But many other experiences trigger feelings that are deeply distressing or disturbing, and thus may also be classified as trauma. Situations like moving to a new city, starting a new job or attending a new school, going through a breakup or dealing with long distance in a relationship also are events that can be deeply affecting emotionally.

An Unhealthy Coping Mechanism

An eating disorder, when active, can become a coping mechanism for dealing with emotions and other challenges, and in many ways protects an individual from fully experiencing emotions such as sadness, frustration, anger, but also blunts and numbs positive feelings such joy, happiness, and contentment.

It can effectively bring down the range of emotion and depth of experience of all feelings, and like addictions to drugs or alcohol, protects the “user” from other experiences. When stepping into a place of recovery, emotions suddenly become more vivid, as the haze of an eating disorder through which they once were experienced is removed.

Deep feelings of sadness, anger, or uncertainty, which were once coped with by restricting or vomiting, suddenly become strong emotions.

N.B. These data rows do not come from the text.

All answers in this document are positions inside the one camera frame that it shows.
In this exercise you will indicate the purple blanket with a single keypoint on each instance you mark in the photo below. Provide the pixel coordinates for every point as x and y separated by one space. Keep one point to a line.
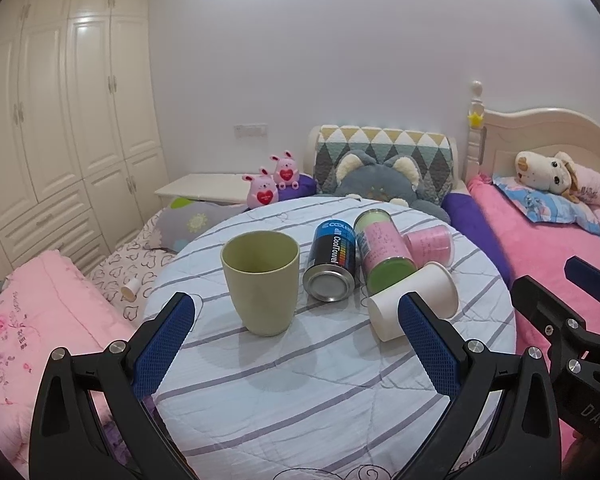
472 225

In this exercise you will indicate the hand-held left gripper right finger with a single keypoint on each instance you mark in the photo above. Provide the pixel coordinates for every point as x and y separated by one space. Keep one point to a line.
426 347

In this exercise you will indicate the pink embroidered blanket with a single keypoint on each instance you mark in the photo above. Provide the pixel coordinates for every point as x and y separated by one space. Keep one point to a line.
35 340

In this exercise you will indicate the yellow star ornament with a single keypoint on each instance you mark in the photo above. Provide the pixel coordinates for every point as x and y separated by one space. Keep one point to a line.
475 118

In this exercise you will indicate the heart print sheet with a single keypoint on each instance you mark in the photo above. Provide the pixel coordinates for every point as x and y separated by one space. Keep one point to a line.
125 270

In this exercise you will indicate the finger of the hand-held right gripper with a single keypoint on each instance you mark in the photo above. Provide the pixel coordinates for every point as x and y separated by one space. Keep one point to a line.
545 305
592 280

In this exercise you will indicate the green plastic cup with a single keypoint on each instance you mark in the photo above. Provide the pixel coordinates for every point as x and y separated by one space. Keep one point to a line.
262 285

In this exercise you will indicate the white side table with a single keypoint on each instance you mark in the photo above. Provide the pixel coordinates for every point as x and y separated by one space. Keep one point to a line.
200 186

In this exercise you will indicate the white dog plush toy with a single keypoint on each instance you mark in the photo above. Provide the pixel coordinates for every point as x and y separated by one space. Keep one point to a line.
545 172

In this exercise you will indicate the blue cartoon pillow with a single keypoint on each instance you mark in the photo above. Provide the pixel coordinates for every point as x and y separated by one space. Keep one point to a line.
545 205

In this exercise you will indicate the white wardrobe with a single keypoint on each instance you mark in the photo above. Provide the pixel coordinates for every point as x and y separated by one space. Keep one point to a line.
55 120

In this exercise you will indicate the white paper cup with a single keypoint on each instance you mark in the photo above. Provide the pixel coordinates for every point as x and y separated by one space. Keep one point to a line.
432 285

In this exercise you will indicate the small white cup on bed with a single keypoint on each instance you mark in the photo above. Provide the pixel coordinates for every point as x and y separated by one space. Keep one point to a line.
130 287

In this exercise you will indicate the striped white quilt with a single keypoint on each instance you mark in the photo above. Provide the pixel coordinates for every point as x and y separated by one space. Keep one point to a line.
300 385

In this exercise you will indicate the diamond pattern quilted cover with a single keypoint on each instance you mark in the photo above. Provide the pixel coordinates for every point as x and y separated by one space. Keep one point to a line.
430 152

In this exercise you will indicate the blue and black can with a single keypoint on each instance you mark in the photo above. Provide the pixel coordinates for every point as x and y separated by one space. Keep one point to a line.
332 255

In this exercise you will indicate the green and pink can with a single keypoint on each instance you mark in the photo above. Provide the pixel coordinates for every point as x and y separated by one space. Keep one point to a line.
382 247

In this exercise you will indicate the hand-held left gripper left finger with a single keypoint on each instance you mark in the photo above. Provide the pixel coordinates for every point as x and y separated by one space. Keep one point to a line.
162 345

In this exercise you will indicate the cream bed headboard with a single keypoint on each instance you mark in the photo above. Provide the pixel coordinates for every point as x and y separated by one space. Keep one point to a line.
540 132

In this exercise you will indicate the grey cat plush cushion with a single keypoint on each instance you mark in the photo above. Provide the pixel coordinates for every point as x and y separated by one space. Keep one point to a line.
380 182

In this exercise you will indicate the pink plastic cup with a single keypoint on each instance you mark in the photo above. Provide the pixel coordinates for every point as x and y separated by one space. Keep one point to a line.
430 246

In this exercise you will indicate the pink bunny toy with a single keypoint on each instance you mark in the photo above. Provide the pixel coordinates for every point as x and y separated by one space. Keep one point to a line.
260 192
286 170

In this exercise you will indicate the purple cushion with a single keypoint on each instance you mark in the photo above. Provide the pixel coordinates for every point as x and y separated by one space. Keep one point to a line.
306 186

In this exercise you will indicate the pink fleece bed blanket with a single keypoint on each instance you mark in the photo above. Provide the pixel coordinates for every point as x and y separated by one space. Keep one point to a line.
535 255

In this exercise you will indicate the grey flower pillow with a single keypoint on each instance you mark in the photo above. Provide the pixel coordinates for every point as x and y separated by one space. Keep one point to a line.
190 222

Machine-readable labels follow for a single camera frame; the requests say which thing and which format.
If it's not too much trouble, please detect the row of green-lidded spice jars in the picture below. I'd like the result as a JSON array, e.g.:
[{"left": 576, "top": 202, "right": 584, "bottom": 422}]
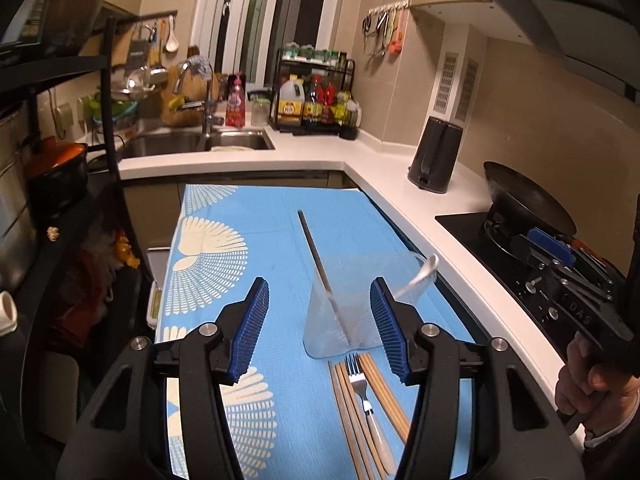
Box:
[{"left": 281, "top": 44, "right": 349, "bottom": 64}]

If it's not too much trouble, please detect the steel sink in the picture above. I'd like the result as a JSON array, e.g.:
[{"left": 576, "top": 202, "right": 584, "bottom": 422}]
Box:
[{"left": 120, "top": 127, "right": 276, "bottom": 159}]

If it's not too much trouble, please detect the glass jar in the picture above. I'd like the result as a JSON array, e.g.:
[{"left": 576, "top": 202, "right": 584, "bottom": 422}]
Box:
[{"left": 250, "top": 95, "right": 271, "bottom": 127}]

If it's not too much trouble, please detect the white cup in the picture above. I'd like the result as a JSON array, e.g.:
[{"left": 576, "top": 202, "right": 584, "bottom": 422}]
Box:
[{"left": 0, "top": 290, "right": 19, "bottom": 336}]

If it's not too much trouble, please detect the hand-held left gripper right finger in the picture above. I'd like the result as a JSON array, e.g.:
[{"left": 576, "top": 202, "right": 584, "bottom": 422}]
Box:
[{"left": 370, "top": 276, "right": 586, "bottom": 480}]

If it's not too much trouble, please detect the person's right hand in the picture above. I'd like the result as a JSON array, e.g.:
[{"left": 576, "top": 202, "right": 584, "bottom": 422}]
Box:
[{"left": 555, "top": 332, "right": 640, "bottom": 438}]

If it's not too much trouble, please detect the range hood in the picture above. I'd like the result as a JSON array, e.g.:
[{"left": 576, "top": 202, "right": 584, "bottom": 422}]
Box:
[{"left": 462, "top": 0, "right": 640, "bottom": 106}]

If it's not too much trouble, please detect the green plastic basin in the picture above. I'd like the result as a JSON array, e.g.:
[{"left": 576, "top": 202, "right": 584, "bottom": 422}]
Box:
[{"left": 92, "top": 89, "right": 139, "bottom": 122}]

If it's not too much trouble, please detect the yellow-label oil jug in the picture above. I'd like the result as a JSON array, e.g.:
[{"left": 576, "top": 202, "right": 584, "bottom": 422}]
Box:
[{"left": 277, "top": 75, "right": 306, "bottom": 128}]

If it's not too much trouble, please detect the person's right forearm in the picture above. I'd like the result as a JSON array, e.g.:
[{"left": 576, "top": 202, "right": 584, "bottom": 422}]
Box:
[{"left": 582, "top": 422, "right": 640, "bottom": 463}]

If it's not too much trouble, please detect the white-handled fork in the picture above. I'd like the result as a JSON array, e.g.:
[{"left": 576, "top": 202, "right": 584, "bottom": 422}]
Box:
[{"left": 344, "top": 353, "right": 397, "bottom": 466}]

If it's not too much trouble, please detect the black wok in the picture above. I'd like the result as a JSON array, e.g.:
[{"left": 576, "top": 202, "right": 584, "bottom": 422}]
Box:
[{"left": 482, "top": 161, "right": 578, "bottom": 236}]

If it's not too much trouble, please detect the dark soy sauce bottle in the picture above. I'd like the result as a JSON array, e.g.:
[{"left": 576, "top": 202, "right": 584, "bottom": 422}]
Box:
[{"left": 302, "top": 77, "right": 322, "bottom": 127}]

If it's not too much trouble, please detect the dark window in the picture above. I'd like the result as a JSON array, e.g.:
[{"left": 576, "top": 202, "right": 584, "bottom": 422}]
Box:
[{"left": 192, "top": 0, "right": 351, "bottom": 86}]

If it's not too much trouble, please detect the red sauce bottle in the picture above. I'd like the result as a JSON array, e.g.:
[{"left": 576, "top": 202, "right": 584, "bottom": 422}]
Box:
[{"left": 320, "top": 80, "right": 338, "bottom": 125}]

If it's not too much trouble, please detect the blue patterned tablecloth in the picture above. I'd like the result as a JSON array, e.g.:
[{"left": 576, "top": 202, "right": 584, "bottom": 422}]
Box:
[{"left": 155, "top": 185, "right": 476, "bottom": 480}]

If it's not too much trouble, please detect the black spice rack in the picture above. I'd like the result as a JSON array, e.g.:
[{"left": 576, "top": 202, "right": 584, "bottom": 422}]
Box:
[{"left": 270, "top": 47, "right": 358, "bottom": 141}]

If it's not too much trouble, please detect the wall vent grille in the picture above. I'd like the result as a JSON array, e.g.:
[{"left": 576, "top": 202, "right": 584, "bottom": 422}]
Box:
[
  {"left": 457, "top": 57, "right": 479, "bottom": 123},
  {"left": 432, "top": 52, "right": 460, "bottom": 113}
]

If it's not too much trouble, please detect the black metal shelf rack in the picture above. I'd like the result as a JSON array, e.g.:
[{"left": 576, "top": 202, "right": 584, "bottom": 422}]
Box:
[{"left": 0, "top": 0, "right": 178, "bottom": 281}]

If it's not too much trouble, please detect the metal chopstick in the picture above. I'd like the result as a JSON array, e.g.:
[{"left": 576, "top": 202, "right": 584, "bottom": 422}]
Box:
[{"left": 297, "top": 210, "right": 351, "bottom": 347}]

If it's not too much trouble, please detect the chrome faucet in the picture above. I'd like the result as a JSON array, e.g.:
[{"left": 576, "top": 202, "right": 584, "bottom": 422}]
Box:
[{"left": 172, "top": 57, "right": 226, "bottom": 152}]

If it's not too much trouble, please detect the black gas stove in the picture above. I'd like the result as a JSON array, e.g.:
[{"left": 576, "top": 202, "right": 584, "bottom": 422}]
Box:
[{"left": 435, "top": 210, "right": 626, "bottom": 356}]

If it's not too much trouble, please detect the black electric kettle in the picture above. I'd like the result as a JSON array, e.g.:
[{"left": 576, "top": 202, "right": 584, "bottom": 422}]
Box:
[{"left": 407, "top": 116, "right": 463, "bottom": 195}]

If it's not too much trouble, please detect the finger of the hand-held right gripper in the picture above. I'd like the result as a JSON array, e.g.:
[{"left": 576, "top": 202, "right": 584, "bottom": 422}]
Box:
[
  {"left": 570, "top": 240, "right": 626, "bottom": 288},
  {"left": 510, "top": 227, "right": 578, "bottom": 281}
]

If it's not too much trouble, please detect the clear plastic utensil holder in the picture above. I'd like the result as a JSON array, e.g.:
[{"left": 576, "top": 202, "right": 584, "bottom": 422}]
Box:
[{"left": 302, "top": 252, "right": 441, "bottom": 361}]

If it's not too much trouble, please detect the red detergent bottle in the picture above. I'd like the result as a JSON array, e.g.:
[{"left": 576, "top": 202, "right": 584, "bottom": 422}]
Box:
[{"left": 225, "top": 72, "right": 247, "bottom": 128}]

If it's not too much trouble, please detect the metal strainer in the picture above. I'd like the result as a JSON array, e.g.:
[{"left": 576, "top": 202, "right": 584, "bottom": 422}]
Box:
[{"left": 112, "top": 67, "right": 157, "bottom": 101}]

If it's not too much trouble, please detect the orange and black pot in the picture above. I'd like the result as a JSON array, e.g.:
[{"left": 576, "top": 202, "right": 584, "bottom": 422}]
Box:
[{"left": 25, "top": 142, "right": 91, "bottom": 212}]

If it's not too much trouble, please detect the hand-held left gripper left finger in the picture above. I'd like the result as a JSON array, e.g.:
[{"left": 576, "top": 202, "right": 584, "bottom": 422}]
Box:
[{"left": 55, "top": 276, "right": 271, "bottom": 480}]

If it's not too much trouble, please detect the wooden cutting board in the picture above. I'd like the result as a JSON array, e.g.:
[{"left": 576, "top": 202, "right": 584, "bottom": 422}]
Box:
[{"left": 160, "top": 47, "right": 221, "bottom": 128}]

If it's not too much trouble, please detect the orange peeler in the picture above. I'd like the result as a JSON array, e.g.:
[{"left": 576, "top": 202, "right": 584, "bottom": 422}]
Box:
[{"left": 390, "top": 12, "right": 405, "bottom": 55}]

When trauma occurs, it is important to acknowledge the impact it has on our lives. Despite the impulse and desire to use behaviors like binging and purging or restricting to avoid feeling the deep emotions, this does not have to be a choice.

Through the process of recovery, a wide variety of coping skills have been learned, whether they were intentionally sought out or just rediscovered through the steps of healing and treatment. A choice can be made to feel the emotions, to call a friend or mentor, or to discovery meaning via writing or reading an uplifting book.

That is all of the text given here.